Interaction of vitronectin with glia-derived nexin (GDN), thrombin, and the complex GDN-thrombin was demonstrated in direct binding assays that indicated the formation of binary and ternary complexes. The concentration of vitronectin necessary to obtain 50% saturation of the immobilized GDN-thrombin complex binding sites (EC50) was about 1 nM. Under similar experimental conditions, the EC50 of vitronectin for the immobilized antithrombin-III-thrombin complex was about fivefold higher. A tight complex was also formed between vitronectin and immobilized GDN (EC50 approximately 1.5 nM) but when vitronectin was immobilized, GDN displayed a reduced affinity for vitronectin (EC50 approximately 10 nM).

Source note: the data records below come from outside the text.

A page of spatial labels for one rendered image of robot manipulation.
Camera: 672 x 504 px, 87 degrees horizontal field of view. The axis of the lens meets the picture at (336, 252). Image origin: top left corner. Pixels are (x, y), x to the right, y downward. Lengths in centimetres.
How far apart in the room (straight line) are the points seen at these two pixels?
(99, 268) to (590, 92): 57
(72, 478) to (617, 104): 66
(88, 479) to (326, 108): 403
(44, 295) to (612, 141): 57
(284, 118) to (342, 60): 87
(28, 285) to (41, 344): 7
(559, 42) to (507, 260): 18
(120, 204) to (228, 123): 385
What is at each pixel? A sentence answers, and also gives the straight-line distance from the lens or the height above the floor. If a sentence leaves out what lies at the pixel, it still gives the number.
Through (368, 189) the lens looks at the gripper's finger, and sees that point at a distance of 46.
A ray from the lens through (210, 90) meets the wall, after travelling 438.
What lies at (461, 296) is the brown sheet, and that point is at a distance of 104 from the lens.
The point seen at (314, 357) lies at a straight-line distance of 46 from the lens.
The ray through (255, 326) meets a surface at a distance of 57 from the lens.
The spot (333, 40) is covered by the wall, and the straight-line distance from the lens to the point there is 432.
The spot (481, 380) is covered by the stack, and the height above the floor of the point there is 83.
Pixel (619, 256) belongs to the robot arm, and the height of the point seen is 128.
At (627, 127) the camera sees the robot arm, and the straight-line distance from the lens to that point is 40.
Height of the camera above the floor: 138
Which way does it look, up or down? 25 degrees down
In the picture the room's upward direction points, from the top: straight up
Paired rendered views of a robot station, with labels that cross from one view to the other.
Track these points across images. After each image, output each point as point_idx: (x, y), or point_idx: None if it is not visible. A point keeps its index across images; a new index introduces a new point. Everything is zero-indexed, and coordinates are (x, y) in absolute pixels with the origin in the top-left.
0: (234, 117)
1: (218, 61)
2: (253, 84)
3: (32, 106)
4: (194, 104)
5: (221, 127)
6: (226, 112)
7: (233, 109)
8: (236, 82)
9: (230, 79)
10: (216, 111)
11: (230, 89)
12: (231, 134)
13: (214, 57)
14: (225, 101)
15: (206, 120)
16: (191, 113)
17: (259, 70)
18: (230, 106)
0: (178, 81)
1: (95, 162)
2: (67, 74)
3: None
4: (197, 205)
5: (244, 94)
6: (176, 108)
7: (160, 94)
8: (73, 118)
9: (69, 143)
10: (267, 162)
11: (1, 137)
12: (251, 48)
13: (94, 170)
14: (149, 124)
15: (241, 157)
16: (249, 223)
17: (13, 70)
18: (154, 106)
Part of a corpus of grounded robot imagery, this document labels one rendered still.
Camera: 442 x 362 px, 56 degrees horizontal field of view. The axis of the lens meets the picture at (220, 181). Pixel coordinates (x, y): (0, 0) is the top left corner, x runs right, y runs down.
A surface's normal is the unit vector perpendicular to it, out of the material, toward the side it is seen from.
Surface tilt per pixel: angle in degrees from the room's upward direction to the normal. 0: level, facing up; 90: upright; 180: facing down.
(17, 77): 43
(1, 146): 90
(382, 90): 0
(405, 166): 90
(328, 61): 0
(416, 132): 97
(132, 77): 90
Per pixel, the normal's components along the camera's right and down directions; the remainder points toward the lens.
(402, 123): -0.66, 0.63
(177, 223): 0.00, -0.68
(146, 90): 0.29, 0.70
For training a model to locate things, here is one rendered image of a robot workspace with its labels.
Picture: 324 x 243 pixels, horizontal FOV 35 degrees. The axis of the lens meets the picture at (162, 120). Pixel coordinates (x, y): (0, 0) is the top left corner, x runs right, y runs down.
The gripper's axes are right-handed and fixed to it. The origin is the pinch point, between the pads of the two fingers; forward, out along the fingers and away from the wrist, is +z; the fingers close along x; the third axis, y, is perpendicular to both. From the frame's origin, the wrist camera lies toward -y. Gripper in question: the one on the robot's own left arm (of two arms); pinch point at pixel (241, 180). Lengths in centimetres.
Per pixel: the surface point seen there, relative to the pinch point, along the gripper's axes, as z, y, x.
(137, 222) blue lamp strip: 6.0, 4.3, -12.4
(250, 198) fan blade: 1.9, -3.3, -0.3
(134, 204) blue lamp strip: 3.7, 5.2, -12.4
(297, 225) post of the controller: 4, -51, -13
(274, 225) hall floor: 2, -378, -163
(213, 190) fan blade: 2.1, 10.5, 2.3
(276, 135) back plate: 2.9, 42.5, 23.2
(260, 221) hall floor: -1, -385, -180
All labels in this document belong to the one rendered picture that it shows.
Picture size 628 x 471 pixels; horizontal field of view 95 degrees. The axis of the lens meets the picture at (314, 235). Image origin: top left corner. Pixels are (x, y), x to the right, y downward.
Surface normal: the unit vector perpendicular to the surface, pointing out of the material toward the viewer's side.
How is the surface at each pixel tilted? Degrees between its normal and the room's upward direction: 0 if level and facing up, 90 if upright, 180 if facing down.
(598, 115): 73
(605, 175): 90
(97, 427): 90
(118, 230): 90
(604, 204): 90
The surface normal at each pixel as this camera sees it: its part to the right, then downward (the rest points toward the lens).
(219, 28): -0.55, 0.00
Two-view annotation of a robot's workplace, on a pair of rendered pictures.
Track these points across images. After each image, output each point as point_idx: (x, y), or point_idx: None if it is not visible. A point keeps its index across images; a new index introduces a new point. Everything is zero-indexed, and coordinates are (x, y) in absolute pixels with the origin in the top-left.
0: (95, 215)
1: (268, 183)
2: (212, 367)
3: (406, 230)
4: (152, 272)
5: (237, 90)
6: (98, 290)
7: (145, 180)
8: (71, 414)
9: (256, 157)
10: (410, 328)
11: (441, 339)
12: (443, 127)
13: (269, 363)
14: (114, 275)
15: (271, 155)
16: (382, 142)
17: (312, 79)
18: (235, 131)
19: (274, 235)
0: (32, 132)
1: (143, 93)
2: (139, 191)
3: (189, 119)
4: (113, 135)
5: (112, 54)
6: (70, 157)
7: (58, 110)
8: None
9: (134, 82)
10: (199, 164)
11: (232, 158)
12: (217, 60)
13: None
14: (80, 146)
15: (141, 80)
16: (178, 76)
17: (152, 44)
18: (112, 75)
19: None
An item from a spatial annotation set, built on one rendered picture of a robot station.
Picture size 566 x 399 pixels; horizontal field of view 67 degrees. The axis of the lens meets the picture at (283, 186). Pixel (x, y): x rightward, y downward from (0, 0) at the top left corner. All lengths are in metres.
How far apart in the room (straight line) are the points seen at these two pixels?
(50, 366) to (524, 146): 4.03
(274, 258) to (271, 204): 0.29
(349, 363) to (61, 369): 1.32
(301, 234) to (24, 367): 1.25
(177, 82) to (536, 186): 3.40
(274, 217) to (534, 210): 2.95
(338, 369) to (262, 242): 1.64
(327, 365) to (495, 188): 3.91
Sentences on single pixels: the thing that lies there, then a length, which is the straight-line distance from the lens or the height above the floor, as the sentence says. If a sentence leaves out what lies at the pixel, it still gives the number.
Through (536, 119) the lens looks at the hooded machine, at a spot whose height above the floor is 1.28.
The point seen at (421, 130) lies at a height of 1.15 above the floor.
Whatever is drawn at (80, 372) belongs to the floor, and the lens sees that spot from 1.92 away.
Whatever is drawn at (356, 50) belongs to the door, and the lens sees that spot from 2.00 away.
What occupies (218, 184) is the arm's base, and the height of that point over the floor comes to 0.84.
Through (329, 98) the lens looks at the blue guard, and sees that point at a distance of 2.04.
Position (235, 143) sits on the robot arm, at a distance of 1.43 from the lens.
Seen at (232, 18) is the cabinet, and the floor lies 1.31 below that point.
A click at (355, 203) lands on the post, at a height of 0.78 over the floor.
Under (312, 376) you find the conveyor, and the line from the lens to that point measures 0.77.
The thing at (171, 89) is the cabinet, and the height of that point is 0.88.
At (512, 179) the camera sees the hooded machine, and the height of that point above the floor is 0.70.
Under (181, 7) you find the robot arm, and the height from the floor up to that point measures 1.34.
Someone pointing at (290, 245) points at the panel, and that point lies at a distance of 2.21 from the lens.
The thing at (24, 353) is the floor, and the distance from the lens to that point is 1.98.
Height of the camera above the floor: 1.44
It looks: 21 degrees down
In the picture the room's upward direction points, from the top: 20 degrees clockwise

These results suggest differences between the immobilized and free conformations of GDN and/or vitronectin. In contrast, vitronectin displayed negligible affinity for antithrombin III. Biotinylated GDN was used to characterize further the binding of GDN or the GDN-thrombin complex to vitronectin. The interaction of the biotinylated GDN-thrombin complex with immobilized vitronectin (EC50 approximately 2 nM) was completely blocked by nonbiotinylated complexes of thrombin with either GDN or antithrombin III, whereas free GDN, free thrombin and the GDN-trypsin complex were only weak competitors. Active-site-blocked urokinase and the complex GDN-urokinase also strongly competed for binding of the biotinylated GDN-thrombin complex to vitronectin. Binding of biotinylated GDN to immobilized vitronectin was specific, saturable and was competed with decreasing efficiency by the GDN-thrombin complex, free GDN and free antithrombin III. These interactions between the adhesive component vitronectin and the serine protease inhibitor GDN may relate to localized control of thrombin and/or urokinase action at certain extravascular sites. These results are discussed in terms of binding sites for vitronectin on GDN, thrombin, and the GDN-thrombin complex.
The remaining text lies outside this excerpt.